What happens if I miss a monthly deposit?

It varies by provider. Some banks will simply skip that month and continue the account with no penalty. Others may reduce your interest rate to the standard variable rate or close the account entirely. A few allow you to make up the missed deposit the following month. Always check your bank’s terms before opening, and set up a standing order to automate your deposits so you never miss one.

Can I withdraw money early from a regular saver?

Most regular saver accounts allow early withdrawals, but doing so often means you lose the bonus interest rate for that month or the entire term. Some accounts revert to the bank’s standard savings rate if you make any withdrawal. In general, treat regular savers as locked away for 12 months — only use money you genuinely won’t need during the term.

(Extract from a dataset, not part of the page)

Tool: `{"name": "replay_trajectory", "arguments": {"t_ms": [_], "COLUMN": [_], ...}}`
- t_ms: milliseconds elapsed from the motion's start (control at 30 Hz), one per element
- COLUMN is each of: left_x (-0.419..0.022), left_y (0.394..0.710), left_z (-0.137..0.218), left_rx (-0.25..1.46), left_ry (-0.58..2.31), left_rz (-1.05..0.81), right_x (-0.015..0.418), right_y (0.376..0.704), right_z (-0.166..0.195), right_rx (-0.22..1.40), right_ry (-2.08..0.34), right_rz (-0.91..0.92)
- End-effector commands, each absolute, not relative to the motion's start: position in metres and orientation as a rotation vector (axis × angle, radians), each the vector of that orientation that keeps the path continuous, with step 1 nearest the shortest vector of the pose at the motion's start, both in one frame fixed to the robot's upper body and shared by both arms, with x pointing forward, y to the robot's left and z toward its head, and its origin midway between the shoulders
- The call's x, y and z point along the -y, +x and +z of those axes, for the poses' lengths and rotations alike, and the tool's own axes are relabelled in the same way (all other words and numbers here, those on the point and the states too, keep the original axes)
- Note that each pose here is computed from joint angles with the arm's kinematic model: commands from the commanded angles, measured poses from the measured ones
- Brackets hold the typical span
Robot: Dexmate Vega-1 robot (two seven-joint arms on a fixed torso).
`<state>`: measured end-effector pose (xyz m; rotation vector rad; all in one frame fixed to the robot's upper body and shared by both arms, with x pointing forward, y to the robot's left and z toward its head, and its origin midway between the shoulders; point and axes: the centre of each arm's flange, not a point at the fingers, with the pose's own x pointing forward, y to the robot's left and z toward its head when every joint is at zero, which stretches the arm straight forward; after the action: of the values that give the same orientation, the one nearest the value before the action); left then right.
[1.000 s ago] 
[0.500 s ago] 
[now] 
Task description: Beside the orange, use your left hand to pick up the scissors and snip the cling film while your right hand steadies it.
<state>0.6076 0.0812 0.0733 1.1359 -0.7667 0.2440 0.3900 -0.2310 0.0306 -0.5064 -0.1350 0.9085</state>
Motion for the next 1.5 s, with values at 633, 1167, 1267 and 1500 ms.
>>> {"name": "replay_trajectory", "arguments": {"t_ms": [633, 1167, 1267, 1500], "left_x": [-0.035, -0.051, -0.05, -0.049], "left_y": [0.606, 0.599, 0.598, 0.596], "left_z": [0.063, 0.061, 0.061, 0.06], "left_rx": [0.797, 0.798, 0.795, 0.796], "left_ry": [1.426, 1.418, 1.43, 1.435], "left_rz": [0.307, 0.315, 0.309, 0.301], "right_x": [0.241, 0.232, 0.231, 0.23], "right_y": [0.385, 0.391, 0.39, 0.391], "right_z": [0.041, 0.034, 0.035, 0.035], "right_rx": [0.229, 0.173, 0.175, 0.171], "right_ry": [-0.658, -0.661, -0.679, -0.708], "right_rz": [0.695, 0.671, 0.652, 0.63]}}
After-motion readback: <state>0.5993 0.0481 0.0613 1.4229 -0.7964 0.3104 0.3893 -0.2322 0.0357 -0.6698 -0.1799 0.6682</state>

How many regular savers can I have?

You can only hold one regular saver per bank, but there’s no limit on how many you hold across different banks. This is the basis of the “stacking” strategy — opening regular savers at 2–4 different banks simultaneously to maximise your total interest. Each one requires a current account with that bank, which is why bank switching is the natural companion strategy.

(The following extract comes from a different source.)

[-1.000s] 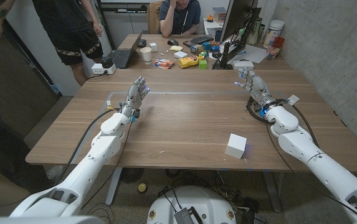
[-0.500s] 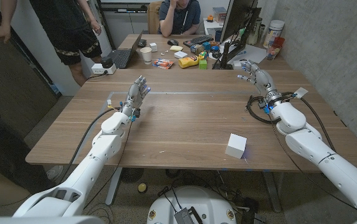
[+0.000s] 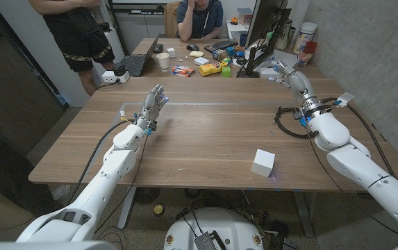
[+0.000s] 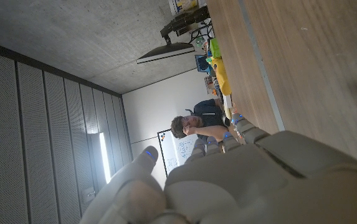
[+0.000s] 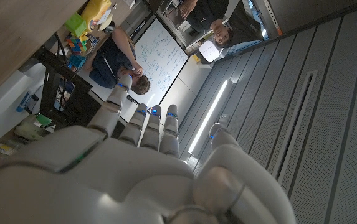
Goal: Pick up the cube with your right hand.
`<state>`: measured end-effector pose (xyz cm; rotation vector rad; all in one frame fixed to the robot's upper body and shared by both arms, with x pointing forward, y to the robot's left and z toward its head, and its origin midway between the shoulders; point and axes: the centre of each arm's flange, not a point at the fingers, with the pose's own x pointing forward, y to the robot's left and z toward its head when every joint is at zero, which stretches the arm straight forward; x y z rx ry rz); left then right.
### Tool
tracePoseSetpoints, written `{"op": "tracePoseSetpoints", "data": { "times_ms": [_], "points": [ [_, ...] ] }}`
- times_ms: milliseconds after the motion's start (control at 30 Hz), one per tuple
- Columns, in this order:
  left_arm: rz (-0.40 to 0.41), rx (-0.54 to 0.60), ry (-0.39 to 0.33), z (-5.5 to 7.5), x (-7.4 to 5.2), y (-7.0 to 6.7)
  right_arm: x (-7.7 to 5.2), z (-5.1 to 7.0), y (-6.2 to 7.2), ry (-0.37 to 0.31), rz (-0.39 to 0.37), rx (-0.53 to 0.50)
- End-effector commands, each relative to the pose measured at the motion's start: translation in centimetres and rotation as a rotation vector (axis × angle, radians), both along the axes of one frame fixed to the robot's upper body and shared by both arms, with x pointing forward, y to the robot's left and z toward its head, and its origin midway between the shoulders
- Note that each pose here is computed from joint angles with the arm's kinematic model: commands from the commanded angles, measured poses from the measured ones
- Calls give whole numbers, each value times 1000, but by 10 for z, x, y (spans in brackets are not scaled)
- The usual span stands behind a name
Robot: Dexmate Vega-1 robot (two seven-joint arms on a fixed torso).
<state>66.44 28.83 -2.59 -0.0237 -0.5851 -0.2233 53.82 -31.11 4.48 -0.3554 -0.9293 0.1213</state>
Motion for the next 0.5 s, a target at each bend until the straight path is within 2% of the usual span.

What happens at maturity after 12 months?

When your regular saver matures, the balance (your deposits plus interest) is usually transferred to the bank’s standard easy-access savings account, which typically pays a much lower rate. Some banks offer the option to open a new regular saver for another 12-month term. Set a reminder for the maturity date so you can decide whether to reinvest, move the money to a better savings account, or switch banks and start fresh.

Are regular saver interest earnings taxed?

Yes, interest from regular savers counts towards your Personal Savings Allowance (PSA). Basic-rate taxpayers can earn up to £1,000 in savings interest tax-free; higher-rate taxpayers get £500. Additional-rate taxpayers have no PSA. If you’re stacking regular savers with other savings accounts and stoozing income, it’s worth checking whether your total interest will exceed your allowance.

Can I combine regular savers with bank switching?

Yes — and this is the optimal strategy. Switch to a new bank to collect the switch bonus (£100–£200), then open that bank’s regular saver for ongoing interest income. You earn from two sources with a single action. Combine this with stoozing on a 0% credit card and you can realistically earn £700–£1,550 per year from all three strategies together.